** Exercise inputs follows **

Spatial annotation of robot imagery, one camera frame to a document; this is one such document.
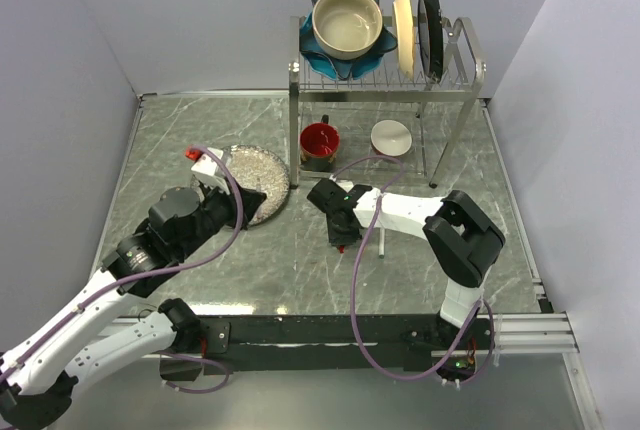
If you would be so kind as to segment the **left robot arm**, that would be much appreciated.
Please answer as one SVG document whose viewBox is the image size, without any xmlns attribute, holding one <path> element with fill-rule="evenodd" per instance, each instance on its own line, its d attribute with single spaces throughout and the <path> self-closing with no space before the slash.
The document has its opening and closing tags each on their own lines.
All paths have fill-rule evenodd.
<svg viewBox="0 0 640 430">
<path fill-rule="evenodd" d="M 202 332 L 181 299 L 163 302 L 139 323 L 97 334 L 144 302 L 223 227 L 247 227 L 265 193 L 186 187 L 165 191 L 135 233 L 120 241 L 79 294 L 39 331 L 1 356 L 1 417 L 17 429 L 44 429 L 81 393 L 148 353 L 191 349 Z"/>
</svg>

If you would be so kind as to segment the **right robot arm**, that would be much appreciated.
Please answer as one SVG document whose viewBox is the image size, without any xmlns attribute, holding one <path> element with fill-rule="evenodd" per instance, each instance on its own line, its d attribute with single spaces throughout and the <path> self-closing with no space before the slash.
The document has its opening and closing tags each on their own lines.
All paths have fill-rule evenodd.
<svg viewBox="0 0 640 430">
<path fill-rule="evenodd" d="M 323 178 L 307 199 L 325 215 L 329 244 L 338 249 L 357 243 L 361 231 L 370 227 L 427 241 L 448 278 L 439 310 L 439 340 L 460 348 L 472 337 L 467 317 L 481 299 L 505 236 L 467 193 L 415 197 Z"/>
</svg>

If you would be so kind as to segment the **white pen green tip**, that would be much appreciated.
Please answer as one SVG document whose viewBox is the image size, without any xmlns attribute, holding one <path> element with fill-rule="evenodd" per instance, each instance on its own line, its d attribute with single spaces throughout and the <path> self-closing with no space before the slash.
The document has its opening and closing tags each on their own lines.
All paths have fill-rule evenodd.
<svg viewBox="0 0 640 430">
<path fill-rule="evenodd" d="M 384 259 L 385 257 L 385 240 L 386 240 L 386 229 L 379 229 L 379 240 L 378 240 L 378 256 L 380 259 Z"/>
</svg>

** End of Exercise inputs **

Exercise directions:
Line by line, write out the records above exactly, skipping the pictures.

Expected answer:
Spatial annotation of robot imagery, one camera frame to a document; this is one such document.
If you would be so kind as to segment the **left robot arm**, that would be much appreciated.
Please answer as one SVG document whose viewBox is the image size, without any xmlns attribute, holding one <path> element with fill-rule="evenodd" per instance, each instance on its own line, its d attribute with single spaces throughout and the <path> self-closing with no space before the slash.
The document has its opening and closing tags each on their own lines.
All paths have fill-rule evenodd.
<svg viewBox="0 0 640 430">
<path fill-rule="evenodd" d="M 202 332 L 181 299 L 163 302 L 139 323 L 97 334 L 144 302 L 223 227 L 247 227 L 265 193 L 186 187 L 165 191 L 135 233 L 120 241 L 79 294 L 39 331 L 1 356 L 1 417 L 17 429 L 44 429 L 81 393 L 148 353 L 191 349 Z"/>
</svg>

If you would be so kind as to segment the **right robot arm**, that would be much appreciated.
Please answer as one SVG document whose viewBox is the image size, without any xmlns attribute, holding one <path> element with fill-rule="evenodd" per instance, each instance on its own line, its d attribute with single spaces throughout and the <path> self-closing with no space before the slash.
The document has its opening and closing tags each on their own lines.
All paths have fill-rule evenodd.
<svg viewBox="0 0 640 430">
<path fill-rule="evenodd" d="M 323 178 L 307 199 L 325 215 L 329 244 L 338 249 L 357 243 L 361 231 L 370 227 L 427 241 L 448 278 L 439 310 L 439 340 L 460 348 L 472 337 L 467 317 L 481 299 L 505 236 L 467 193 L 415 197 Z"/>
</svg>

If you would be so kind as to segment the **white pen green tip**, that would be much appreciated.
Please answer as one SVG document whose viewBox is the image size, without any xmlns attribute, holding one <path> element with fill-rule="evenodd" per instance, each instance on its own line, its d attribute with single spaces throughout and the <path> self-closing with no space before the slash.
The document has its opening and closing tags each on their own lines.
All paths have fill-rule evenodd.
<svg viewBox="0 0 640 430">
<path fill-rule="evenodd" d="M 384 259 L 385 257 L 385 240 L 386 240 L 386 229 L 379 229 L 379 240 L 378 240 L 378 256 L 380 259 Z"/>
</svg>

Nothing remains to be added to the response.